I used the GSS from 1974 through the latest 2012 survey. To highlight the polarization I show only those who are “extremely liberal,” “liberal,” “conservative,” or “extremely conservative,” leaving out those who are “slightly” liberal or conservative, or moderate. So this is not the whole population (I’ll return to that below).
The question was:
I am going to name some institutions in this country. As far as the people running these institutions are concerned, would you say you have a great deal of confidence, only some confidence, or hardly any confidence at all in them? … Scientific community.
It’s as close as we get to a question about science itself. For fundamentalism, GSS asked whether the respondent’s religion was fundamentalist, moderate, or liberal. I dichotomized it to fundamentalists versus everyone else (including people with no religion).*
These are the people expressing a great deal of confidence in the scientific community:
These trends are heavily smoothed (down to four decades), because the numbers bounce around a lot from year to year, as the samples are only between 60 and 220 in each cell in the individual years. To do a simple test of the trends, I ran a regression using time and interactions between time and politics-fundamentlism dummy variables, with controls for age and sex (old people and men hate science more than regular people, net of religion and politics).

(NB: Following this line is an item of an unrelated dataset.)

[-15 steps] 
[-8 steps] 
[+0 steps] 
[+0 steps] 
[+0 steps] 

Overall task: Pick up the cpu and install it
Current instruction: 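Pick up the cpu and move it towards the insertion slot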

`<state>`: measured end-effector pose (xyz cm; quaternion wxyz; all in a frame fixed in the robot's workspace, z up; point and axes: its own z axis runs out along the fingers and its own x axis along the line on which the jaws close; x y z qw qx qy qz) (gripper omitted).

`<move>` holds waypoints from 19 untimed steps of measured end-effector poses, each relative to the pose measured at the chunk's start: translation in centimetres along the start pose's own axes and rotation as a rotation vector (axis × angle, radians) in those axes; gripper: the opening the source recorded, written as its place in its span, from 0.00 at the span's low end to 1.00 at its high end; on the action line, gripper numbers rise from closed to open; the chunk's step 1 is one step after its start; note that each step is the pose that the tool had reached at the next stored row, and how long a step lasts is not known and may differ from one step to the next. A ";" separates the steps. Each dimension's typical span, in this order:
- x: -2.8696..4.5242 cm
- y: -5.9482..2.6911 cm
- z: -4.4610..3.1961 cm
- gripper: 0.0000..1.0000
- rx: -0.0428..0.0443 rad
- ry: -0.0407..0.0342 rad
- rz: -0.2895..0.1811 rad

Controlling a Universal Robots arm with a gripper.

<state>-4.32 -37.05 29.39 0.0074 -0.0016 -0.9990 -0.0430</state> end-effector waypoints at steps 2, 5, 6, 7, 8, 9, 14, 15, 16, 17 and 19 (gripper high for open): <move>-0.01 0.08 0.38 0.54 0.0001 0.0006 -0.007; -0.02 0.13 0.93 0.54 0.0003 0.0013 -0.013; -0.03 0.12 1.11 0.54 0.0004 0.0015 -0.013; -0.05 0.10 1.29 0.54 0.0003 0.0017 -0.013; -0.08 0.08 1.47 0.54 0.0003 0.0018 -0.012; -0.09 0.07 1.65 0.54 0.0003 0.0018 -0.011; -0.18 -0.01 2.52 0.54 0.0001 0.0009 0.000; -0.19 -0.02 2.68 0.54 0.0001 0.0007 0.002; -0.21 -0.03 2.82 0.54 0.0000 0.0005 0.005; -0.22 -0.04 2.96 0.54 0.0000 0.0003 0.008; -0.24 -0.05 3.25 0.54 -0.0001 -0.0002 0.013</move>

The regression confirms what the graph shows: significant declines in trust among conservatives whether fundamentalist or not, and an increase in trust among liberal fundamentalists. The trend for liberal non-fundamentalists was flat. (Details on request.)
I left out of that analysis the people who were slightly conservative, moderate, or slightly liberal. That’s a shrinking majority of the population, which breaks down like this from the 1970s to the last decade (click to enlarge):
So the bad news for science is that the increasingly anti-science groups are increasing in the population: conservative fundamentalists and non-fundamentalists. The big green majority is not growing more or less anti-science (even when you break it down by fundamentalism), but it’s also shrinking. The liberal fundamentalists are getting more into science, but also vanishing.
Just wait till they find out (some) sociology is part of the “scientific community.”
Note: This is a blog-post, not peer-reviewed research. I might be wrong.
* Skerkat instead uses a question about how to interpret the Bible instead of the fundamentalism question (literal word of God, inspired word of God, book of fables). 95% of the people who described themselves as having a “fundamentalist” describe the Bible as either the literal or the inspired word of God.